HollowTalk · 04/05/2021 16:35

I hope you're fully recovered now.

Why did they think you were off?

Bluntness100 · 04/05/2021 16:42

@IntermittentParps

they think the op was someone who just shirked and they hate her for it. Becayse they don’t know she was ill with cancer. Doesn't matter what she was ill with. Colleagues don't get to decide what 'deserves' time off more.
It shouldn’t matter, but in the height of the pandemic a lot of front line workers sadly bowed out, they couldn’t face it, and others picked up the slack. Thankfully. And they went through hell doing it.

It’s not about colleagues deciding who deserves time off, but resenting someone for not doing their bit then sauntering back when it’s all over, because they don’t know the reason she was not working during their worst ever work period.

Don’t forget how horrific it was for many front line workers, many left their families for months on end, to go and care for the sick, it was unprecedented. So resentment if you think someone just didn’t want to work it and made it worse for everyone else is natural.
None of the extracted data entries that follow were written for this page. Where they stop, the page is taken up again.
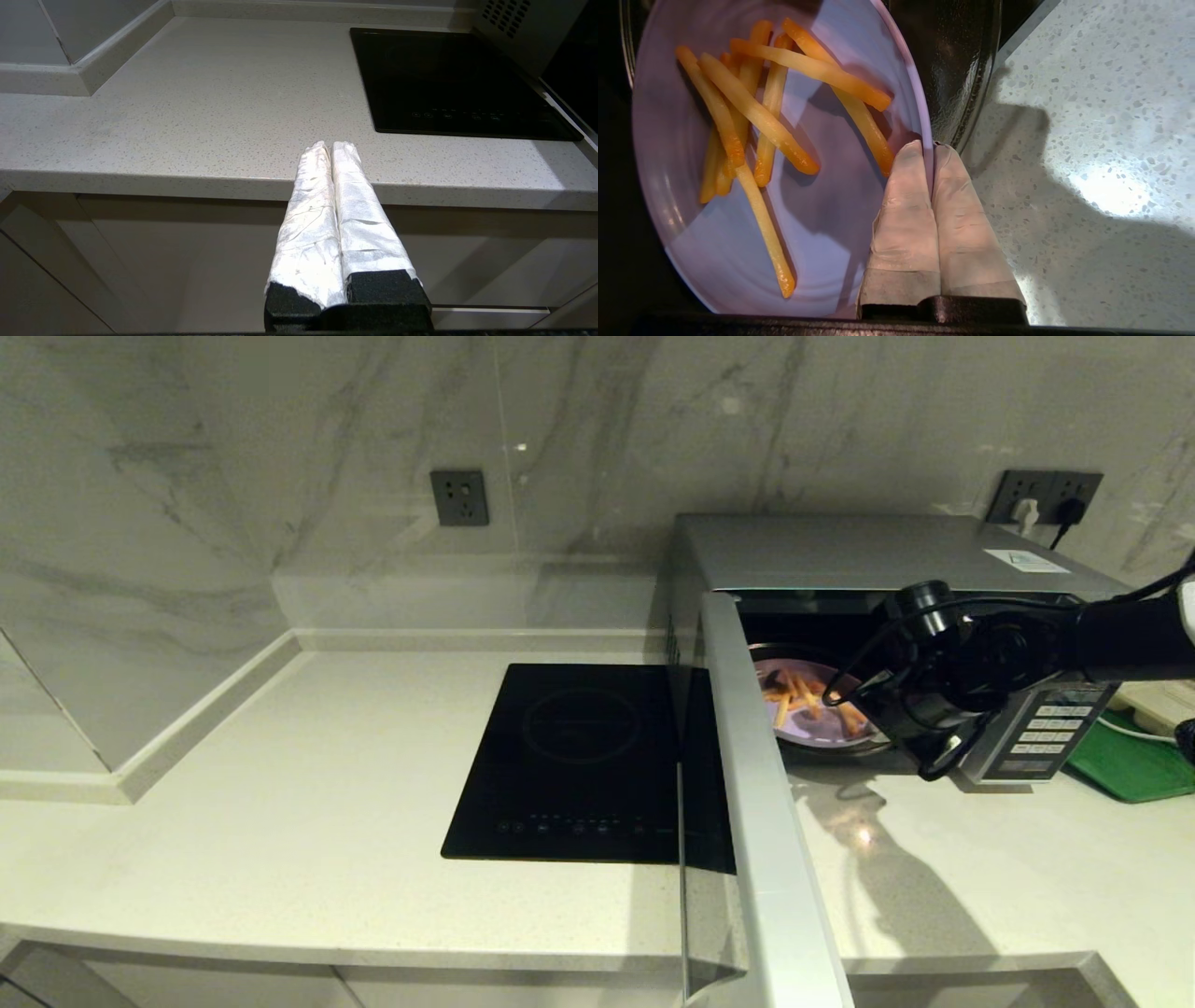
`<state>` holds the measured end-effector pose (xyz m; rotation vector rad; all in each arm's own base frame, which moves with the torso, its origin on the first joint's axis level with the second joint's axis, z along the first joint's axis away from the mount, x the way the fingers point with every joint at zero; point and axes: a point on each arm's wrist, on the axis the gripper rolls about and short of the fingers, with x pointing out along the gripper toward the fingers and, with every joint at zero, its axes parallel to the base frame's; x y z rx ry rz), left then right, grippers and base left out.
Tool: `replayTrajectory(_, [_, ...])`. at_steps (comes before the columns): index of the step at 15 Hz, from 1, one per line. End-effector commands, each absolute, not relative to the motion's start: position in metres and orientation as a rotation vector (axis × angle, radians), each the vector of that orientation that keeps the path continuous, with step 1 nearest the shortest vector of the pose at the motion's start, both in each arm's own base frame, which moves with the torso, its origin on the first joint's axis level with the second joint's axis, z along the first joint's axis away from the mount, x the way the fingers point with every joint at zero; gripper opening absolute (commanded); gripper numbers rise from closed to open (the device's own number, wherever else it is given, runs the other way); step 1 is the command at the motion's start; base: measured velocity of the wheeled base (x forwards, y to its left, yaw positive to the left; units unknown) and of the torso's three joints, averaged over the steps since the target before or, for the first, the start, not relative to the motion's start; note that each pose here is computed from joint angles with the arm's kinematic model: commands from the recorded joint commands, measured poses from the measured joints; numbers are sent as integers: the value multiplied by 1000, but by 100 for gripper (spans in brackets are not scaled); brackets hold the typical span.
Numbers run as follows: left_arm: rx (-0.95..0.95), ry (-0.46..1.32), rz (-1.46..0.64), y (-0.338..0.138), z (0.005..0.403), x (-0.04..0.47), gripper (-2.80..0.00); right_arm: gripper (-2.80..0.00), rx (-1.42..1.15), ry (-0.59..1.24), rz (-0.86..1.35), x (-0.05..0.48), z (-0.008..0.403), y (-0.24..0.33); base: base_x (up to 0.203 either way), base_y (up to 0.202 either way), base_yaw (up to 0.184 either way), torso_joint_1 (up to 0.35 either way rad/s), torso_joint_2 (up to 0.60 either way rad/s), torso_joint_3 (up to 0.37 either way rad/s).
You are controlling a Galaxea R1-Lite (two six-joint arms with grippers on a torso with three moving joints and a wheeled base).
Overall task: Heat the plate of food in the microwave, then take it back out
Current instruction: Take the plate out of the microwave
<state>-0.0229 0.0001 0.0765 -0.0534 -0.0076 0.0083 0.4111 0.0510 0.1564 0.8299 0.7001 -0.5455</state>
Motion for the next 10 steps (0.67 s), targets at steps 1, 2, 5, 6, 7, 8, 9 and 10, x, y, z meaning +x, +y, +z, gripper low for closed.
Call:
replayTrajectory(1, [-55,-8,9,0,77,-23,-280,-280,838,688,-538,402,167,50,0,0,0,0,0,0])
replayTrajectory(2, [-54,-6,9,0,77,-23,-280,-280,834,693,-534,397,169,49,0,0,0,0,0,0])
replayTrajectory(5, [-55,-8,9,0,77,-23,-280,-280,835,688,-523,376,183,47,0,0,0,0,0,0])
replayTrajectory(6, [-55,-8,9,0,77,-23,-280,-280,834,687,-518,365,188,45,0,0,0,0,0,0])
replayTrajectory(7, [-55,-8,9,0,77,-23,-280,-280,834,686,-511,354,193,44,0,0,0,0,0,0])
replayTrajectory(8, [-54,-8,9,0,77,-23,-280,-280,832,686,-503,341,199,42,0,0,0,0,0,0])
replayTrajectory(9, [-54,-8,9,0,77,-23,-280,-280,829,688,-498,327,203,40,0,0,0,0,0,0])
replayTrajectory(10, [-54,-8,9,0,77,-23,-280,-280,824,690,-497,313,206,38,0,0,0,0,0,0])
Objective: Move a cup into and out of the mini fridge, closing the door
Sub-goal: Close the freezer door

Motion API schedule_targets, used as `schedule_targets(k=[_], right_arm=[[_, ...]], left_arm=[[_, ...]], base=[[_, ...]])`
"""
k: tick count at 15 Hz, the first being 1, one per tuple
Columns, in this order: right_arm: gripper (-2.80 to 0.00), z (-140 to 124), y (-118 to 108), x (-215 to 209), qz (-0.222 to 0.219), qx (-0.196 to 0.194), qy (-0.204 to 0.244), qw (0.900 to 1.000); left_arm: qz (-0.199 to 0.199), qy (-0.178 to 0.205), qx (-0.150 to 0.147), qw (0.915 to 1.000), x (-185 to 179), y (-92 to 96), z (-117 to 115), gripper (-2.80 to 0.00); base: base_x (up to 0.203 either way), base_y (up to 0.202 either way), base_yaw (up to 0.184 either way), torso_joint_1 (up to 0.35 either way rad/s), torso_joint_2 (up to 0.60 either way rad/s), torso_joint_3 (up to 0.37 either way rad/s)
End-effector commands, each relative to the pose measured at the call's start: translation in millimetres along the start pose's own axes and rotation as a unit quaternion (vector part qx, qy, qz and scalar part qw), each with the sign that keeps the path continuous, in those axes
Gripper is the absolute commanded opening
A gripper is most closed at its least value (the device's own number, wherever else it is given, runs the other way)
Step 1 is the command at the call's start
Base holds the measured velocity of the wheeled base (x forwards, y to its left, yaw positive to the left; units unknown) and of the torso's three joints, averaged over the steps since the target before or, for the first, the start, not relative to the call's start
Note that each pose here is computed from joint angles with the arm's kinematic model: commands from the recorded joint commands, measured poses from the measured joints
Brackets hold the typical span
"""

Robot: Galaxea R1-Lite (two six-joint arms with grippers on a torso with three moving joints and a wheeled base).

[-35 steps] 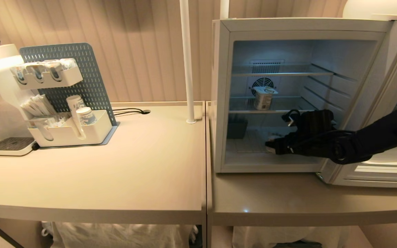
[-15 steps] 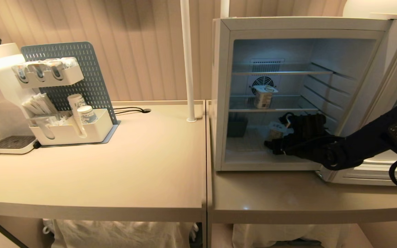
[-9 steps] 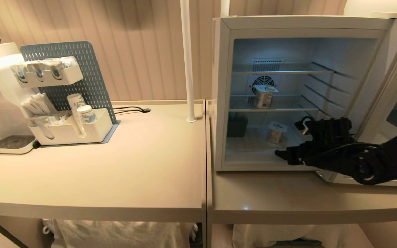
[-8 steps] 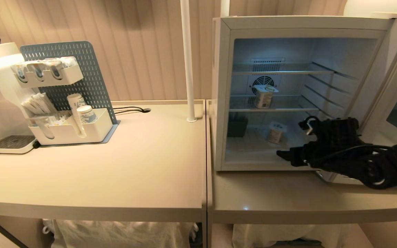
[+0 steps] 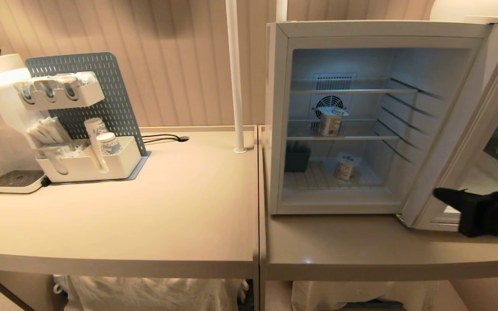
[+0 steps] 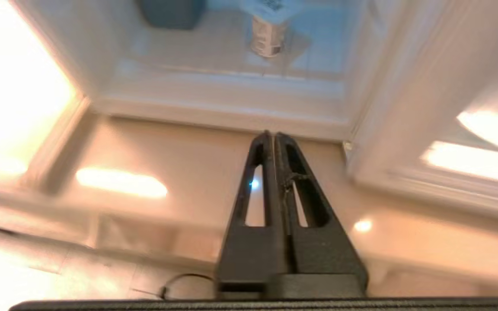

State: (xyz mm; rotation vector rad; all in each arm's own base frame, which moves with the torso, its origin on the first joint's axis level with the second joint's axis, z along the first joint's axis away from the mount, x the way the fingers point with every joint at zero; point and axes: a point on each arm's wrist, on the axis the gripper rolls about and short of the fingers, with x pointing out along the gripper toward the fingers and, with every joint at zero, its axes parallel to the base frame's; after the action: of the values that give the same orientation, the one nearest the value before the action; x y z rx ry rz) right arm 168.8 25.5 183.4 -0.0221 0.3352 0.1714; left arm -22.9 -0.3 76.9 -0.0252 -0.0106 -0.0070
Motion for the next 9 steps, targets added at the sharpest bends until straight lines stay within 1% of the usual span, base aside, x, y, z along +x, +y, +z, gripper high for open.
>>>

The issue here is likely they don’t know why she was off during this terrible period and returned when it was over, and have jumped to thr wrong conclusion, they don’t know she was being treated for cancer.

Is it wrong yes, is it understandable given how difficult it was and what the staff went through, yes. If I was a nurse and a colleague stopped working when the pandemic hit and came back when it was over and everyone thought it was because they couldn’t face it and just didn’t want to, I’d likely not be friendly with them either to be honest.
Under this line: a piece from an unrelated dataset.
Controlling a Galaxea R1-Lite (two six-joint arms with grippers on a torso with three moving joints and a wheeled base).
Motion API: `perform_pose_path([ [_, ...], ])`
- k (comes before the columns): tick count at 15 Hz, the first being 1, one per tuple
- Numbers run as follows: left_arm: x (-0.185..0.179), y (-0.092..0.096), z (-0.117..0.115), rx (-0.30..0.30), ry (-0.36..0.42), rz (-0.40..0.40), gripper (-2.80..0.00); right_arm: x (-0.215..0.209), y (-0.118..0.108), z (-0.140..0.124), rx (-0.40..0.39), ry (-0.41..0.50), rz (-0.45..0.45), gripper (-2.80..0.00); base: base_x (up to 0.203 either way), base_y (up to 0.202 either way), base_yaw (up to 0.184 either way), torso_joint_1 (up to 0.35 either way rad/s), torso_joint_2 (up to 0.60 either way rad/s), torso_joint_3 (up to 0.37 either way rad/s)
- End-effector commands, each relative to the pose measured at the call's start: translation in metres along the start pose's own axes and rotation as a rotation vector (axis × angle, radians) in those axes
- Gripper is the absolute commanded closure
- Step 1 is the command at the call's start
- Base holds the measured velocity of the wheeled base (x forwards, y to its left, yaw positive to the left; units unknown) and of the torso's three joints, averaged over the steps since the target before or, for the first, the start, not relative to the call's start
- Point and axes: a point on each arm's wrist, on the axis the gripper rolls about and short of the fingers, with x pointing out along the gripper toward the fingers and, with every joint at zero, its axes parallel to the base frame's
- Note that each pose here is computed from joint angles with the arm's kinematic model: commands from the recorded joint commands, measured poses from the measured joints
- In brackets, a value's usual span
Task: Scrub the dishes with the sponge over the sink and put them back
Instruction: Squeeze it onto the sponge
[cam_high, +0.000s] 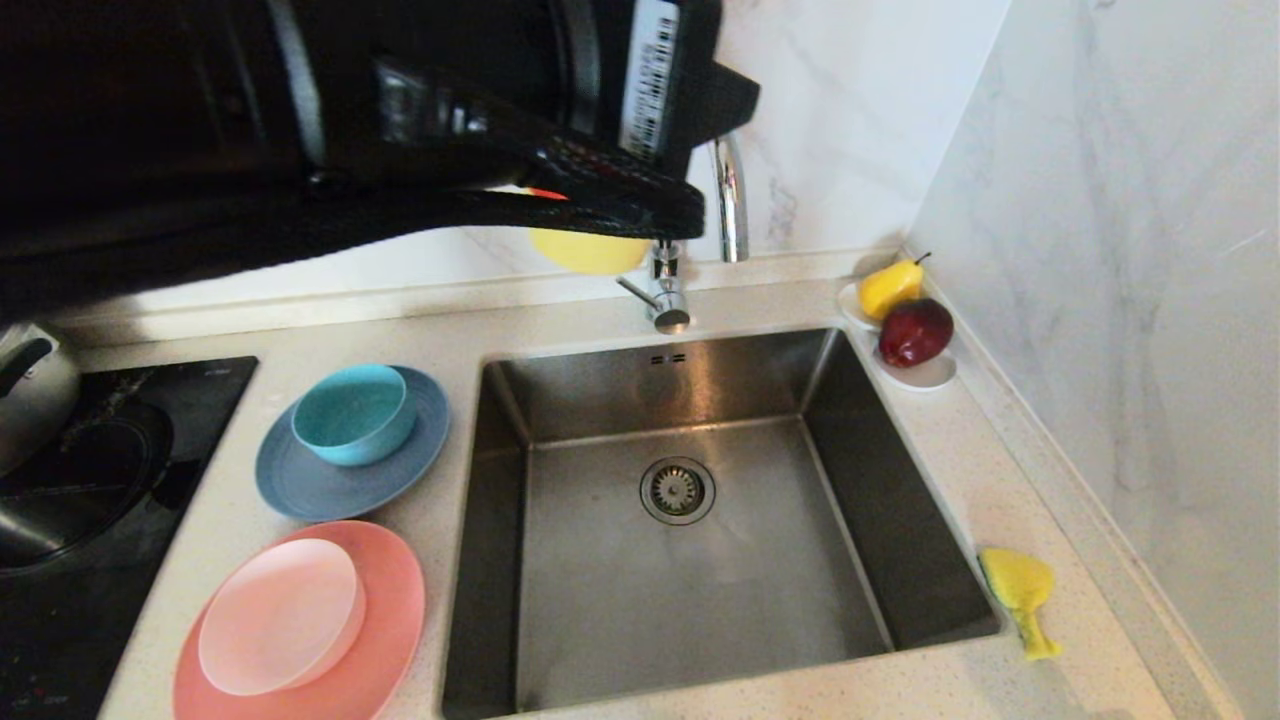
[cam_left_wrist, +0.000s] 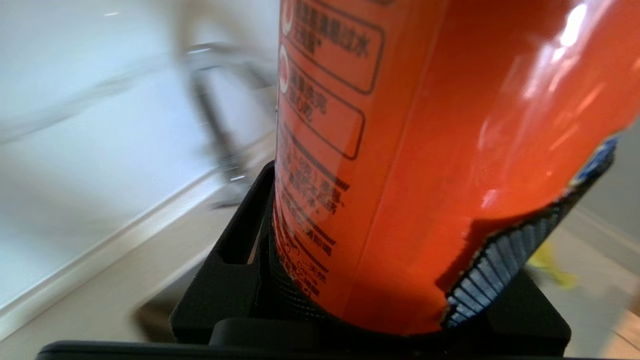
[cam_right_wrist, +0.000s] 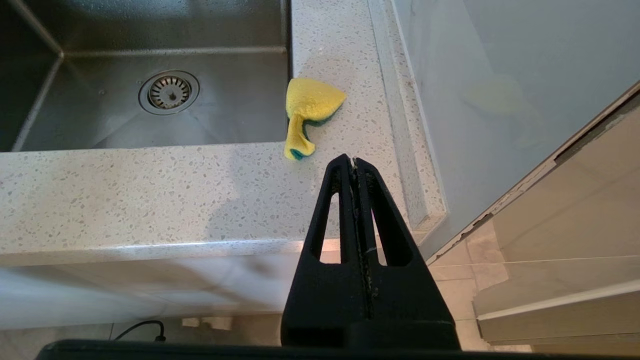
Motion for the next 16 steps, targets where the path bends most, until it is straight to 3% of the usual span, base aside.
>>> perform_pose_path([
  [1, 0.025, -0.028, -0.009, 0.020, 0.035, -0.048, 0.00, 0.000, 0.000, 0.000, 0.000, 0.000, 0.002, 0.00, 0.000, 0.000, 0.000, 0.000, 0.00, 0.000],
  [6, 0.056, -0.056, -0.024, 0.047, 0.076, -0.080, 0.00, 0.000, 0.000, 0.000, 0.000, 0.000, 0.002, 0.00, 0.000, 0.000, 0.000, 0.000, 0.00, 0.000],
  [11, 0.088, -0.097, -0.032, 0.070, 0.092, -0.092, 0.00, 0.000, 0.000, 0.000, 0.000, 0.000, 0.002, 0.00, 0.000, 0.000, 0.000, 0.000, 0.00, 0.000],
  [16, 0.110, -0.130, -0.054, 0.132, 0.146, -0.109, 0.00, 0.000, 0.000, 0.000, 0.000, 0.000, 0.002, 0.00, 0.000, 0.000, 0.000, 0.000, 0.00, 0.000],
])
IntermittentParps · 04/05/2021 16:51

Nah, sorry, Bluntness, I don't accept that. These weren't colleagues whose relationship was distant; they got on well and did lunch or drinks regularly. They must have known the OP quite well. What kind of person automatically assumes the worst of a liked and respected colleague like that?
In a way I think the OP is better off without them, now they've shown their true colours. But it is of course hurtful to be rejected by people you thought liked you.

Bluntness100 · 04/05/2021 16:53

@IntermittentParps

Nah, sorry, Bluntness, I don't accept that. These weren't colleagues whose relationship was distant; they got on well and did lunch or drinks regularly. They must have known the OP quite well. What kind of person automatically assumes the worst of a liked and respected colleague like that? In a way I think the OP is better off without them, now they've shown their true colours. But it is of course hurtful to be rejected by people you thought liked you.
Yes I’m wondering that, why they would jump to the wrong conclusion about her, the op says they resent her, so clearly it’s something like this, but why they think this when they know her I can’t guess.
Sunny1112 · 04/05/2021 16:57

Oh op I’m really sorry Flowers

Did these people contact you whilst you were off asking after you?
If no, fu(k them. Their not worth your time.

If yes, it may be worth confiding in one of them and telling them how you feel, and if comfortable what happened.

Cowbells · 04/05/2021 17:01

I know it's far easier to say than do but you need to have a word. Pick the one or two you got on best with before you were ill and ask them for a word. Tell them you had cancer and had no choice but to take the time off but now you are back, would they please make the effort to include you at the very least in coffee runs and the occasional lunch and drinks. Surely they can't resent that.